**Instructions to follow:** Would you repeat every line below exactly, please?

**Source data:**
Start of Block
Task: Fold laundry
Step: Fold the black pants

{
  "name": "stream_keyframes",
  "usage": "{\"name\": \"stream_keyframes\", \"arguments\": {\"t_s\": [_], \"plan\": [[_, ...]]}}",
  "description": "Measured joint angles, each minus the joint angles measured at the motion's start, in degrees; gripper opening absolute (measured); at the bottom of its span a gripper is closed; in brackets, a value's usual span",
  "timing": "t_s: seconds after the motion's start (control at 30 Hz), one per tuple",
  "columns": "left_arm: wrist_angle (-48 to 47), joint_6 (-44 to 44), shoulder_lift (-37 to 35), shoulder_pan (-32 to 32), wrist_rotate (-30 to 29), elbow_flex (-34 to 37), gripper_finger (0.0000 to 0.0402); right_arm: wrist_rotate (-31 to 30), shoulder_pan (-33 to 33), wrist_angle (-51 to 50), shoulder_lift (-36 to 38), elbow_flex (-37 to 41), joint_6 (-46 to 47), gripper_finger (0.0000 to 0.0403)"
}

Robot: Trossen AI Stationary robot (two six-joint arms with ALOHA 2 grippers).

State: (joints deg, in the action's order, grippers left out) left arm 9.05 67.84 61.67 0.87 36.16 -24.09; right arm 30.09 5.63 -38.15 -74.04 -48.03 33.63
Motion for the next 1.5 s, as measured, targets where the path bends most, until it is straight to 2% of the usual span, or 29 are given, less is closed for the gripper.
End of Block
**Exercise response:**
Task: Fold laundry
Step: Fold the black pants

{
  "name": "stream_keyframes",
  "usage": "{\"name\": \"stream_keyframes\", \"arguments\": {\"t_s\": [_], \"plan\": [[_, ...]]}}",
  "description": "Measured joint angles, each minus the joint angles measured at the motion's start, in degrees; gripper opening absolute (measured); at the bottom of its span a gripper is closed; in brackets, a value's usual span",
  "timing": "t_s: seconds after the motion's start (control at 30 Hz), one per tuple",
  "columns": "left_arm: wrist_angle (-48 to 47), joint_6 (-44 to 44), shoulder_lift (-37 to 35), shoulder_pan (-32 to 32), wrist_rotate (-30 to 29), elbow_flex (-34 to 37), gripper_finger (0.0000 to 0.0402); right_arm: wrist_rotate (-31 to 30), shoulder_pan (-33 to 33), wrist_angle (-51 to 50), shoulder_lift (-36 to 38), elbow_flex (-37 to 41), joint_6 (-46 to 47), gripper_finger (0.0000 to 0.0403)"
}

Robot: Trossen AI Stationary robot (two six-joint arms with ALOHA 2 grippers).

State: (joints deg, in the action's order, grippers left out) left arm 9.05 67.84 61.67 0.87 36.16 -24.09; right arm 30.09 5.63 -38.15 -74.04 -48.03 33.63
Motion for the next 1.5 s, as measured, targets where the path bends most, until it is straight to 2% of the usual span, or 29 are given, less is closed for the gripper.

The exercise has been answered in full.